Susan: OK, this is what confused me, I just thought that the native functions would be used as a default if we didn't define our own in the class type, even though they would not work well.

Steve: There aren't any native functions that work on user-defined types. That's why the compiler has to generate them when necessary. But I think we have a semantic problem here, not a substantive one.

Susan: Why doesn't it default to the native assignment operator if it doesn't have any other information to direct it to make a class type operator? This is most distressing to me.

Steve: There isn't any native assignment operator for a StockItem. How could there be? The compiler has never heard of a StockItem until we define that class.

Susan: So it would be a third type of assignment operator. At this point, I am aware of the native type, the user-defined type and a compiler-generated type.

Steve: Right. The native type is built into the compiler, the user-defined type is defined by the user, and the compiler-generated type is created by the compiler for user-defined types where the user didn't define his own.

Susan: Then the native and the compiler-generated assignment operator are the same? If so, why did you agree with me that there must be three different types of assignment operators? In that case there would really only be two.

Steve: No, there is a difference. Here is the rundown:

1. (Native assignment) The knowledge of how to assign values of every native type is built into the compiler; whenever such an assignment is needed, the compiler emits prewritten code that copies the value from the source variable to the destination variable.
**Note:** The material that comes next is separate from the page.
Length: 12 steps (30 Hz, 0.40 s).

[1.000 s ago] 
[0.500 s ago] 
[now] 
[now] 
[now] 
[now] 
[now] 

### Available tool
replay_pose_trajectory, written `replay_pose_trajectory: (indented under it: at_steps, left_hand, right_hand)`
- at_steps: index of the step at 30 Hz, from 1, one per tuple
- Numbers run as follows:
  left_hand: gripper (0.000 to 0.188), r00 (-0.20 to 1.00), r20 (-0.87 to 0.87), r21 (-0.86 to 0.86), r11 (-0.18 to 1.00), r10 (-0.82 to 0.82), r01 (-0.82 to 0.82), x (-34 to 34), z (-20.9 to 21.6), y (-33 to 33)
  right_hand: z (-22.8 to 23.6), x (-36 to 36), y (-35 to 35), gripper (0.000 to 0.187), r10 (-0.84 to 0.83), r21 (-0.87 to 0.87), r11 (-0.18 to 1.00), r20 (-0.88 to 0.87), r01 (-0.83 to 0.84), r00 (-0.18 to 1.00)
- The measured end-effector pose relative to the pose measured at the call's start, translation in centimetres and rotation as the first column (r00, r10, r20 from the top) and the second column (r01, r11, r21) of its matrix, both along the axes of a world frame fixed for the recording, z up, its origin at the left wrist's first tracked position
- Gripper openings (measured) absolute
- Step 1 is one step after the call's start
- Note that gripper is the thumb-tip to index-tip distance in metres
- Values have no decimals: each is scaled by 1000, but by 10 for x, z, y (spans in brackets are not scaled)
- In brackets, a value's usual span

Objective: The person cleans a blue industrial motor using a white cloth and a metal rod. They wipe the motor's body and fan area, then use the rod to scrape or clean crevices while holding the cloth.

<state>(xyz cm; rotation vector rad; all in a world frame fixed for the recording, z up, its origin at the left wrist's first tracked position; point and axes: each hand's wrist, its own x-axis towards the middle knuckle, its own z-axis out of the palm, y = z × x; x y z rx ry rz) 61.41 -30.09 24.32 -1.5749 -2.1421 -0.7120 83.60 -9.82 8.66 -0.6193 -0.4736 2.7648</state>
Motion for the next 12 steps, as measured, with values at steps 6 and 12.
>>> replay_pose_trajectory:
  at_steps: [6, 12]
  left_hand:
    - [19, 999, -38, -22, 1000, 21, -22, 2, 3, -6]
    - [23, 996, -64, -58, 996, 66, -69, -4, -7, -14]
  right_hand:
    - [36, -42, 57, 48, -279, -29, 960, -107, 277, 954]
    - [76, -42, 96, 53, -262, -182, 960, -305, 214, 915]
2. (Compiler-generated assignment) The knowledge of how to create a default assignment operator for any class type is built into the compiler; if we don't define an assignment operator for a given class, the compiler generates code for an assignment operator that merely copies all of the members of the source variable to the destination variable. Note that this is slightly different from 1, where the compiler copies canned instructions directly into the object file whenever the assignment is done; here, it generates an assignment operator for the specific class in question and then uses that operator whenever an assignment is done.

3. (User-defined assignment) This does exactly what we define it to do.

Susan: Did you ever discuss the source variable and the destination variable? I don't recall that concept in past discussions. I like this. All I remember is when you said that = means to set the variable on the left to the value on the right. Does this mean that the variable on the left is the destination variable and the value on the right is the source variable?

Steve: Yes, if the value on the right is a variable; it could also be an expression such as "x + 2".

Susan: But how could it be a variable if it is a known value?

Steve: It's not its value that is known, but its name. Its value can vary at run time, depending on how the program has executed up till this point.

Susan: So the main difference is that in 1 the instructions are already there to be used. In 2 the instructions for the assignment operator have to be generated before they can be used.

Steve: That's a good explanation.

After my explanation of the advantages of a concrete data type, Susan became completely convinced, so much so that she wondered why we would ever want anything else.

Susan: On your definition for concrete data types. . . this is fine, but what I am thinking is that if something wasn't a concrete data type, then it wouldn't work, that is unless it was native. So what would a workable alternative to a concrete data type be?

Steve: Usually, we do want our objects to be concrete data types. However, there are times when, say, we don't want to copy a given object. For example, in the case of an object representing a window on the screen, copying such an object might cause another window to be displayed, which is probably not what we would want to happen.

Susan: OK, so what would you call an object that isn't of a concrete data type?

Steve: There's no special name for an object that isn't of a concrete data type.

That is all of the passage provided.